* **WHAT IS BEING ASKED**:
Each line of the data below should be restated exactly, with images left out.

--- TASK INPUT ---

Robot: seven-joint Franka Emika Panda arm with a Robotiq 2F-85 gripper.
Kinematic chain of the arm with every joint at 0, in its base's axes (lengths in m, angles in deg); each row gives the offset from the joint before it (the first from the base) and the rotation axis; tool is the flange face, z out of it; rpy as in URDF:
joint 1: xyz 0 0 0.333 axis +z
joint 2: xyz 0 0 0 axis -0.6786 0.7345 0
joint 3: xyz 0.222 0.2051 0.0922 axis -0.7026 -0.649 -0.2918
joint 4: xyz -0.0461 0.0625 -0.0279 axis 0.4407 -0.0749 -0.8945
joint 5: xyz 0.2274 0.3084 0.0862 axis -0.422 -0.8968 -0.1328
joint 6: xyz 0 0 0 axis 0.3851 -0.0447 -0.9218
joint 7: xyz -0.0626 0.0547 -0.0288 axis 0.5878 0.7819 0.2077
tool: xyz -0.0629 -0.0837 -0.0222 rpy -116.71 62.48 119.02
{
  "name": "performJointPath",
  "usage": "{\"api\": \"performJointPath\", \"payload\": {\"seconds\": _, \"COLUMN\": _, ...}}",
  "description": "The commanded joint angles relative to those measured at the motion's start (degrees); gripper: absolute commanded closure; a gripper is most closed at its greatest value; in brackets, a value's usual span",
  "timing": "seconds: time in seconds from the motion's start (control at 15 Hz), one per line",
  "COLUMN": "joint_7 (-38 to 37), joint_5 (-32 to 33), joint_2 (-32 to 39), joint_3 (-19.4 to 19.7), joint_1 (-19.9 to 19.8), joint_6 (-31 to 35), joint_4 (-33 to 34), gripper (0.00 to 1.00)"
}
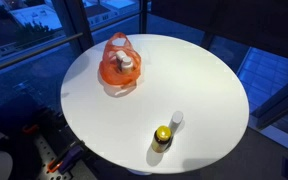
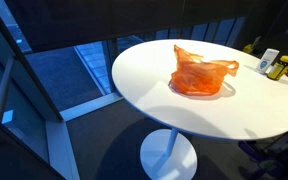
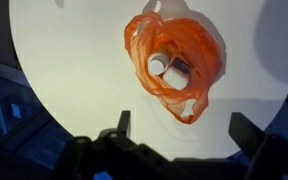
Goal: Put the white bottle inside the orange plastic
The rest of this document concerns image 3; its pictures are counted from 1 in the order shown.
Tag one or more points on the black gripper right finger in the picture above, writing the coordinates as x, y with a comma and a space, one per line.
247, 136

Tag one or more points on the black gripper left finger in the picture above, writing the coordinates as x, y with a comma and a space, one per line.
124, 124

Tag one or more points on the orange plastic bag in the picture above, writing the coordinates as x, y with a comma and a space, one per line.
182, 38

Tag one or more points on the white cup in bag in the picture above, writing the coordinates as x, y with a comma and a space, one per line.
175, 78

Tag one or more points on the dark item in bag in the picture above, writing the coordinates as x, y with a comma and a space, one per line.
181, 65

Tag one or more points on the white tube in bag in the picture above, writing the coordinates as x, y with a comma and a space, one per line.
158, 63

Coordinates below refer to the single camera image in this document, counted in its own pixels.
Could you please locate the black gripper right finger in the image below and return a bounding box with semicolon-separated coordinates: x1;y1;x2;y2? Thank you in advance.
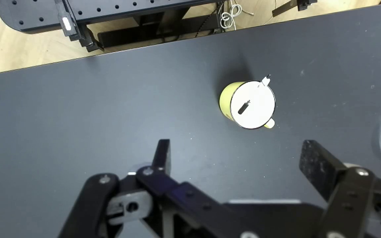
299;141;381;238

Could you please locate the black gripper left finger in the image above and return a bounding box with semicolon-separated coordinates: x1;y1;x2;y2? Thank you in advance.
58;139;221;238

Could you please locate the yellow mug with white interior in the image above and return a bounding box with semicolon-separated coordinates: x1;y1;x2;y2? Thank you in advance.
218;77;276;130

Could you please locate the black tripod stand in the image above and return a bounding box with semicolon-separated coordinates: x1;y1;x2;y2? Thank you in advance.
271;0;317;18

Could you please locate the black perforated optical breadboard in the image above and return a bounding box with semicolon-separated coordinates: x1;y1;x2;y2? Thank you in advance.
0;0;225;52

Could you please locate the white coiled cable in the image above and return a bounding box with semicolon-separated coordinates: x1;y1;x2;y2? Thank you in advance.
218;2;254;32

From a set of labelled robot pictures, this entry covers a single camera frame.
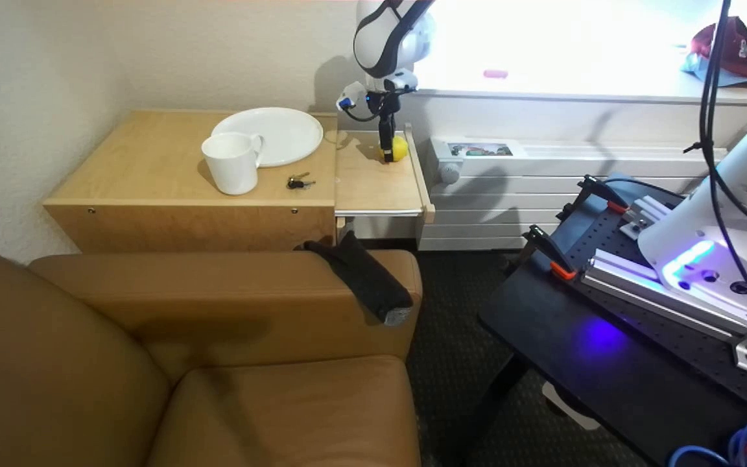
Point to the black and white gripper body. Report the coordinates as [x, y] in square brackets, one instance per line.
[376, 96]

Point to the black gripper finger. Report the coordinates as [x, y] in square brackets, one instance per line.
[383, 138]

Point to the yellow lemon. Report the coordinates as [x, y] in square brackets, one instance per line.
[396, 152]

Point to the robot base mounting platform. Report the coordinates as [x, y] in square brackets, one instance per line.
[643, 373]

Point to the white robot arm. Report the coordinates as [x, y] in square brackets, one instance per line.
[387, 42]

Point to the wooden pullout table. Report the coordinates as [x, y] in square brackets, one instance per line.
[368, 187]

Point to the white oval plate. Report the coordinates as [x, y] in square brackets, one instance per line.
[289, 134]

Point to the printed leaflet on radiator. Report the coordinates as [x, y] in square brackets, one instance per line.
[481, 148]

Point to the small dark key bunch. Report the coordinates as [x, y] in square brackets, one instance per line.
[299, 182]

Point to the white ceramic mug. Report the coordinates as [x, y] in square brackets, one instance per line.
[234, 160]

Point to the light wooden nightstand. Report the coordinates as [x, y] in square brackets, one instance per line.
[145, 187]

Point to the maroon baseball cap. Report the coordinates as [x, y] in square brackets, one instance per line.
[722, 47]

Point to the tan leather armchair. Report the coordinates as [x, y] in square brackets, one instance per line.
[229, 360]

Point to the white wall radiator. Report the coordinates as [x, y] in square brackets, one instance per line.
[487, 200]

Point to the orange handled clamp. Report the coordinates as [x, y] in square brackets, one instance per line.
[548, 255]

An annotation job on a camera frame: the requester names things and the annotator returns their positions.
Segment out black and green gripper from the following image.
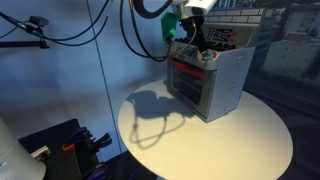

---

* **RESPONSE BOX**:
Robot: seven-joint Franka Emika Panda arm with a Robotiq 2F-85 gripper.
Kinematic chain of the arm with every joint at 0, in its base's axes (lengths in m, angles in deg); each row gives the offset from the joint before it (the first from the base) and the rotation axis; tool is the flange face, z out of it; rpy as in URDF:
joint 1: xyz 0 0 0.333 axis +z
joint 2: xyz 0 0 0 axis -0.6786 0.7345 0
joint 3: xyz 0.222 0.2051 0.0922 axis -0.7026 -0.649 -0.2918
joint 4: xyz -0.0461 0.0625 -0.0279 axis 0.4407 -0.0749 -0.8945
joint 5: xyz 0.2274 0.3084 0.0862 axis -0.422 -0.8968 -0.1328
joint 6: xyz 0 0 0 axis 0.3851 -0.0447 -0.9218
joint 7: xyz -0.0626 0.0547 -0.0288 axis 0.5878 0.7819 0.2077
tool: xyz -0.0629 -0.0837 -0.0222 rpy -116.71 62.48 119.02
{
  "name": "performJointPath",
  "usage": "{\"api\": \"performJointPath\", \"payload\": {\"seconds\": _, \"COLUMN\": _, ...}}",
  "description": "The commanded joint angles relative to those measured at the motion's start (degrees); gripper: absolute commanded closure; a gripper is most closed at its greatest value; in brackets, a value's usual span",
  "timing": "seconds: time in seconds from the motion's start (control at 15 Hz), one per line",
  "COLUMN": "joint_7 (-38 to 37), joint_5 (-32 to 33), joint_2 (-32 to 39), joint_3 (-19.4 to 19.7), joint_1 (-19.9 to 19.8), joint_6 (-31 to 35), joint_4 (-33 to 34), gripper (0.00 to 1.00)"
}
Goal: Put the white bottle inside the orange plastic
The rest of this document concerns image 3; its pictures are counted from 1 in the order shown.
Tag one or more points on the black gripper right finger in the picture above, writing the coordinates as x, y with a comma and a space, one per line.
247, 136

Tag one or more points on the black gripper left finger in the picture above, writing the coordinates as x, y with a comma and a space, one per line.
124, 124

Tag one or more points on the orange plastic bag in the picture above, writing the coordinates as x, y with a comma and a space, one per line.
182, 38

Tag one or more points on the white cup in bag in the picture above, writing the coordinates as x, y with a comma and a space, one per line.
175, 78

Tag one or more points on the dark item in bag in the picture above, writing the coordinates as x, y with a comma and a space, one per line.
181, 65

Tag one or more points on the white tube in bag in the picture above, writing the coordinates as x, y with a comma and a space, one per line.
158, 63

Coordinates below refer to the single camera image in this document, counted in its own pixels.
Could you please locate the black gripper right finger in the image below and return a bounding box with semicolon-separated coordinates: x1;y1;x2;y2? Thank you in advance.
299;141;381;238

Could you please locate the black gripper left finger in the image above and return a bounding box with semicolon-separated coordinates: x1;y1;x2;y2? Thank you in advance.
58;139;221;238

Could you please locate the yellow mug with white interior in the image above and return a bounding box with semicolon-separated coordinates: x1;y1;x2;y2? Thank you in advance.
218;77;276;130

Could you please locate the black tripod stand in the image above and return a bounding box with semicolon-separated coordinates: x1;y1;x2;y2? Thank you in advance.
271;0;317;18

Could you please locate the black perforated optical breadboard in the image above and return a bounding box with semicolon-separated coordinates: x1;y1;x2;y2? Thank you in advance.
0;0;225;52

Could you please locate the white coiled cable in the image above and return a bounding box with semicolon-separated coordinates: x1;y1;x2;y2? Thank you in advance.
218;2;254;32

From a set of labelled robot pictures, this entry covers a single camera frame.
Point to the black and white gripper body. Report the coordinates as [x, y] in square brackets, one instance per line.
[376, 96]

Point to the black gripper finger. Report the coordinates as [x, y] in square brackets, one instance per line.
[383, 138]

Point to the yellow lemon. Report the coordinates as [x, y] in square brackets, one instance per line.
[396, 152]

Point to the robot base mounting platform. Report the coordinates as [x, y] in square brackets, one instance per line.
[643, 373]

Point to the white robot arm. Report the coordinates as [x, y] in square brackets, one instance per line.
[387, 42]

Point to the wooden pullout table. Report the coordinates as [x, y] in square brackets, one instance per line.
[368, 187]

Point to the white oval plate. Report the coordinates as [x, y] in square brackets, one instance per line.
[289, 134]

Point to the printed leaflet on radiator. Report the coordinates as [x, y] in square brackets, one instance per line.
[481, 148]

Point to the small dark key bunch. Report the coordinates as [x, y] in square brackets, one instance per line.
[299, 182]

Point to the white ceramic mug. Report the coordinates as [x, y] in square brackets, one instance per line.
[234, 160]

Point to the light wooden nightstand. Report the coordinates as [x, y] in square brackets, one instance per line.
[145, 187]

Point to the maroon baseball cap. Report the coordinates as [x, y] in square brackets, one instance per line.
[722, 47]

Point to the tan leather armchair. Report the coordinates as [x, y] in square brackets, one instance per line.
[229, 360]

Point to the white wall radiator. Report the coordinates as [x, y] in square brackets, one instance per line.
[487, 200]

Point to the orange handled clamp. Report the coordinates as [x, y] in square brackets, one instance per line.
[548, 255]

An annotation job on a camera frame: the requester names things and the annotator returns their positions.
Segment out black and green gripper from the following image.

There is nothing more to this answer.